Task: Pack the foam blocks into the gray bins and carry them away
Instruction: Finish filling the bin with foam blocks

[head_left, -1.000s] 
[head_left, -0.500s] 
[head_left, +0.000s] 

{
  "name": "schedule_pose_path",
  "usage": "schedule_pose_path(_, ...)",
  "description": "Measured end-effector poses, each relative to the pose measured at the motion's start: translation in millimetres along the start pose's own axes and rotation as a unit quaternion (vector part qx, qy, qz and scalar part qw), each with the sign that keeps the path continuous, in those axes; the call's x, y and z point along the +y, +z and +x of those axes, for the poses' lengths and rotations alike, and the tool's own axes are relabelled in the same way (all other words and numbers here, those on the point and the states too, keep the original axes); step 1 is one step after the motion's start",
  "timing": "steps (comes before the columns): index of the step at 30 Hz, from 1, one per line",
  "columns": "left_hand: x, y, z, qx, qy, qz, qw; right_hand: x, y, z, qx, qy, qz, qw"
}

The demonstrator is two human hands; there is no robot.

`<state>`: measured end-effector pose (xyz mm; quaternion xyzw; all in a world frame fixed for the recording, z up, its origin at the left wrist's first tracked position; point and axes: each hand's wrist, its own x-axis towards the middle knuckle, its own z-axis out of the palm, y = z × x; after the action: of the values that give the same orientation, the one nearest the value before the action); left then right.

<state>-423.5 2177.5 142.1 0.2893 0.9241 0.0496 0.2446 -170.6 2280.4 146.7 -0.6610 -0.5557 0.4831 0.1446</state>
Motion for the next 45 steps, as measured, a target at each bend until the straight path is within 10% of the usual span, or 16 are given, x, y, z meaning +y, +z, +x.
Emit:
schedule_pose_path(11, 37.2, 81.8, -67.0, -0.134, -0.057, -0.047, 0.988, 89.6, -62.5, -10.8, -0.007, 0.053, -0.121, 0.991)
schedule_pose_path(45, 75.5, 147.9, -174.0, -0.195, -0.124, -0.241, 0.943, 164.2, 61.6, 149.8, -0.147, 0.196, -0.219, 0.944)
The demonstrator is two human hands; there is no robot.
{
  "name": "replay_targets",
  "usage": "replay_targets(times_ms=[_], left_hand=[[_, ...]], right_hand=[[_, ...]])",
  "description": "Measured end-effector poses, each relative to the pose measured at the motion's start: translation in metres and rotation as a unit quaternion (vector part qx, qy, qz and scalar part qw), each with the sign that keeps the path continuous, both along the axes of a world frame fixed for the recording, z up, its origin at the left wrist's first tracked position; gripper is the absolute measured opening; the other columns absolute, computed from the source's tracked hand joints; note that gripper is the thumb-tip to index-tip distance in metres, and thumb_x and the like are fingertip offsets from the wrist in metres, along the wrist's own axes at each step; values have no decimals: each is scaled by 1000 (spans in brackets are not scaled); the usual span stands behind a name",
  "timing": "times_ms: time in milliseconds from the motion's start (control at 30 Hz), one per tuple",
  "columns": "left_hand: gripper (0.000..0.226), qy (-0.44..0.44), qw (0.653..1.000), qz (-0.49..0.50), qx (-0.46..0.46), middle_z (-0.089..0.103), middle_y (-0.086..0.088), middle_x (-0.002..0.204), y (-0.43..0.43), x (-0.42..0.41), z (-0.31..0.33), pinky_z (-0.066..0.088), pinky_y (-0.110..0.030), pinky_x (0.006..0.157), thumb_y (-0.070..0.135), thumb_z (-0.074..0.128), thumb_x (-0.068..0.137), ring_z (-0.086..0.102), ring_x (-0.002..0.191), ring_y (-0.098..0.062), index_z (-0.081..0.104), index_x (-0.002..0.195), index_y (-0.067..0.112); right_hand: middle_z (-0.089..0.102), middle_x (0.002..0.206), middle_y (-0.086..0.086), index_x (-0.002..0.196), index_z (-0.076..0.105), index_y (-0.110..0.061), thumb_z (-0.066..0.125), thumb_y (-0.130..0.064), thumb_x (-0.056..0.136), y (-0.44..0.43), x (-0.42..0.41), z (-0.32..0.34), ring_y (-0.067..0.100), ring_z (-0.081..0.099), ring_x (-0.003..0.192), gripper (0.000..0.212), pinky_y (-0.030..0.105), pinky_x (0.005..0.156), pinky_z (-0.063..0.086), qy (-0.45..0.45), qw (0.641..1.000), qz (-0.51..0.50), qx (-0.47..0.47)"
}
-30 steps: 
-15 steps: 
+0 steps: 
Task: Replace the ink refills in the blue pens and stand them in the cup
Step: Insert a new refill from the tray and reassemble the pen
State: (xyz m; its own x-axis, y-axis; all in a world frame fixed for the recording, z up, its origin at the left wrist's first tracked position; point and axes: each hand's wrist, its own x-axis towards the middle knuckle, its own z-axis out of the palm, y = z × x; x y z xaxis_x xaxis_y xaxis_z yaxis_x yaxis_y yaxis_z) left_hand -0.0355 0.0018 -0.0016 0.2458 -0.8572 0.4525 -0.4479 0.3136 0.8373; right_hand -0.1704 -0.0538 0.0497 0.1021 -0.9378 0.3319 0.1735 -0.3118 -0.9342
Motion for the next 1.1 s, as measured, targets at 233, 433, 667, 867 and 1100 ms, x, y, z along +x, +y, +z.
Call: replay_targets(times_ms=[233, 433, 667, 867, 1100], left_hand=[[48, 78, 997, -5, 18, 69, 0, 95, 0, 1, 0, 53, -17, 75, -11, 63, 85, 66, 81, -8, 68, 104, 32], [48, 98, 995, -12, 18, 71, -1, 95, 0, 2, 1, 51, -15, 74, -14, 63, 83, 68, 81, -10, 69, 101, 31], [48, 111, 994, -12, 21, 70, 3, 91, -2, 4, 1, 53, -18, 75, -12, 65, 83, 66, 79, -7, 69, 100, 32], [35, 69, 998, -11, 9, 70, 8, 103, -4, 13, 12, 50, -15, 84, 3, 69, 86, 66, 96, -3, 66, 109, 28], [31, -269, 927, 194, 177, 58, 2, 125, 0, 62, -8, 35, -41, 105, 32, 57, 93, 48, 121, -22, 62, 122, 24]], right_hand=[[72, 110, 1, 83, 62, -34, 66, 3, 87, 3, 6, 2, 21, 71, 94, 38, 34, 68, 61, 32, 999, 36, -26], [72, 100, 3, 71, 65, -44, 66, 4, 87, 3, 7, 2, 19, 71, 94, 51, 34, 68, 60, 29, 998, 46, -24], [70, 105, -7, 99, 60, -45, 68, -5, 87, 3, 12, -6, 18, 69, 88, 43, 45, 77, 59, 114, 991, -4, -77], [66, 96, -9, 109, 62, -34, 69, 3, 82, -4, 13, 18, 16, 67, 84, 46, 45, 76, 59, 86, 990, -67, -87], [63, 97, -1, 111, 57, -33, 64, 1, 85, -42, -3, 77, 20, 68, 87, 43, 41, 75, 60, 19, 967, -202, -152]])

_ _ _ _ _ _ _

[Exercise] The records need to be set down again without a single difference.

[Written solution]
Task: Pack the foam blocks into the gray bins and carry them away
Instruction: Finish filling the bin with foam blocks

[head_left, -1.000s] 
[head_left, -0.500s] 
[head_left, +0.000s] 

{
  "name": "schedule_pose_path",
  "usage": "schedule_pose_path(_, ...)",
  "description": "Measured end-effector poses, each relative to the pose measured at the motion's start: translation in millimetres along the start pose's own axes and rotation as a unit quaternion (vector part qx, qy, qz and scalar part qw), each with the sign that keeps the path continuous, in those axes; the call's x, y and z point along the +y, +z and +x of those axes, for the poses' lengths and rotations alike, and the tool's own axes are relabelled in the same way (all other words and numbers here, those on the point and the states too, keep the original axes); step 1 is one step after the motion's start",
  "timing": "steps (comes before the columns): index of the step at 30 Hz, from 1, one per line",
  "columns": "left_hand: x, y, z, qx, qy, qz, qw; right_hand: x, y, z, qx, qy, qz, qw"
}

The demonstrator is two human hands; there is no robot.

`<state>`: measured end-effector pose (xyz mm; quaternion xyzw; all in a world frame fixed for the recording, z up, its origin at the left wrist's first tracked position; point and axes: each hand's wrist, its own x-axis towards the middle knuckle, its own z-axis out of the palm, y = z × x; after the action: of the values that give the same orientation, the one nearest the value before the action); left then right.

<state>-423.5 2177.5 142.1 0.2893 0.9241 0.0496 0.2446 -170.6 2280.4 146.7 -0.6610 -0.5557 0.4831 0.1446</state>
Motion for the next 45 steps, as measured, a target at each bend until the straight path is within 10% of the usual span, or 16 are given, x, y, z meaning +y, +z, +x.
Emit:
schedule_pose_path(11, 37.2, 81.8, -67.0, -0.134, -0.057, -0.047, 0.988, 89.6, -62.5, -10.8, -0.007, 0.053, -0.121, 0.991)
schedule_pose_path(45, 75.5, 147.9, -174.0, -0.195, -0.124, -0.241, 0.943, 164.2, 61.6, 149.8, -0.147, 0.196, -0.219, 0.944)
The demonstrator is two human hands; there is no robot.
{
  "name": "replay_targets",
  "usage": "replay_targets(times_ms=[_], left_hand=[[_, ...]], right_hand=[[_, ...]])",
  "description": "Measured end-effector poses, each relative to the pose measured at the motion's start: translation in metres and rotation as a unit quaternion (vector part qx, qy, qz and scalar part qw), each with the sign that keeps the path continuous, both along the axes of a world frame fixed for the recording, z up, its origin at the left wrist's first tracked position; gripper is the absolute measured opening; the other columns absolute, computed from the source's tracked hand joints; note that gripper is the thumb-tip to index-tip distance in metres, and thumb_x and the like are fingertip offsets from the wrist in metres, along the wrist's own axes at each step; values have no decimals: each is scaled by 1000 (spans in brackets are not scaled); the usual span stands behind a name",
  "timing": "times_ms: time in milliseconds from the motion's start (control at 30 Hz), one per tuple",
  "columns": "left_hand: gripper (0.000..0.226), qy (-0.44..0.44), qw (0.653..1.000), qz (-0.49..0.50), qx (-0.46..0.46), middle_z (-0.089..0.103), middle_y (-0.086..0.088), middle_x (-0.002..0.204), y (-0.43..0.43), x (-0.42..0.41), z (-0.31..0.33), pinky_z (-0.066..0.088), pinky_y (-0.110..0.030), pinky_x (0.006..0.157), thumb_y (-0.070..0.135), thumb_z (-0.074..0.128), thumb_x (-0.068..0.137), ring_z (-0.086..0.102), ring_x (-0.002..0.191), ring_y (-0.098..0.062), index_z (-0.081..0.104), index_x (-0.002..0.195), index_y (-0.067..0.112); right_hand: middle_z (-0.089..0.102), middle_x (0.002..0.206), middle_y (-0.086..0.086), index_x (-0.002..0.196), index_z (-0.076..0.105), index_y (-0.110..0.061), thumb_z (-0.066..0.125), thumb_y (-0.130..0.064), thumb_x (-0.056..0.136), y (-0.44..0.43), x (-0.42..0.41), z (-0.32..0.34), ring_y (-0.067..0.100), ring_z (-0.081..0.099), ring_x (-0.003..0.192), gripper (0.000..0.212), pinky_y (-0.030..0.105), pinky_x (0.005..0.156), pinky_z (-0.063..0.086), qy (-0.45..0.45), qw (0.641..1.000), qz (-0.51..0.50), qx (-0.47..0.47)"
}
-30 steps: 
-15 steps: 
+0 steps: 
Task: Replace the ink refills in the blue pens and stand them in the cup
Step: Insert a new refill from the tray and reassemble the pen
State: (xyz m; its own x-axis, y-axis; all in a world frame fixed for the recording, z up, its origin at the left wrist's first tracked position; point and axes: each hand's wrist, its own x-axis towards the middle knuckle, its own z-axis out of the palm, y = z × x; x y z xaxis_x xaxis_y xaxis_z yaxis_x yaxis_y yaxis_z) left_hand -0.0355 0.0018 -0.0016 0.2458 -0.8572 0.4525 -0.4479 0.3136 0.8373; right_hand -0.1704 -0.0538 0.0497 0.1021 -0.9378 0.3319 0.1735 -0.3118 -0.9342
Motion for the next 1.1 s, as measured, targets at 233, 433, 667, 867 and 1100 ms, x, y, z along +x, +y, +z.
Call: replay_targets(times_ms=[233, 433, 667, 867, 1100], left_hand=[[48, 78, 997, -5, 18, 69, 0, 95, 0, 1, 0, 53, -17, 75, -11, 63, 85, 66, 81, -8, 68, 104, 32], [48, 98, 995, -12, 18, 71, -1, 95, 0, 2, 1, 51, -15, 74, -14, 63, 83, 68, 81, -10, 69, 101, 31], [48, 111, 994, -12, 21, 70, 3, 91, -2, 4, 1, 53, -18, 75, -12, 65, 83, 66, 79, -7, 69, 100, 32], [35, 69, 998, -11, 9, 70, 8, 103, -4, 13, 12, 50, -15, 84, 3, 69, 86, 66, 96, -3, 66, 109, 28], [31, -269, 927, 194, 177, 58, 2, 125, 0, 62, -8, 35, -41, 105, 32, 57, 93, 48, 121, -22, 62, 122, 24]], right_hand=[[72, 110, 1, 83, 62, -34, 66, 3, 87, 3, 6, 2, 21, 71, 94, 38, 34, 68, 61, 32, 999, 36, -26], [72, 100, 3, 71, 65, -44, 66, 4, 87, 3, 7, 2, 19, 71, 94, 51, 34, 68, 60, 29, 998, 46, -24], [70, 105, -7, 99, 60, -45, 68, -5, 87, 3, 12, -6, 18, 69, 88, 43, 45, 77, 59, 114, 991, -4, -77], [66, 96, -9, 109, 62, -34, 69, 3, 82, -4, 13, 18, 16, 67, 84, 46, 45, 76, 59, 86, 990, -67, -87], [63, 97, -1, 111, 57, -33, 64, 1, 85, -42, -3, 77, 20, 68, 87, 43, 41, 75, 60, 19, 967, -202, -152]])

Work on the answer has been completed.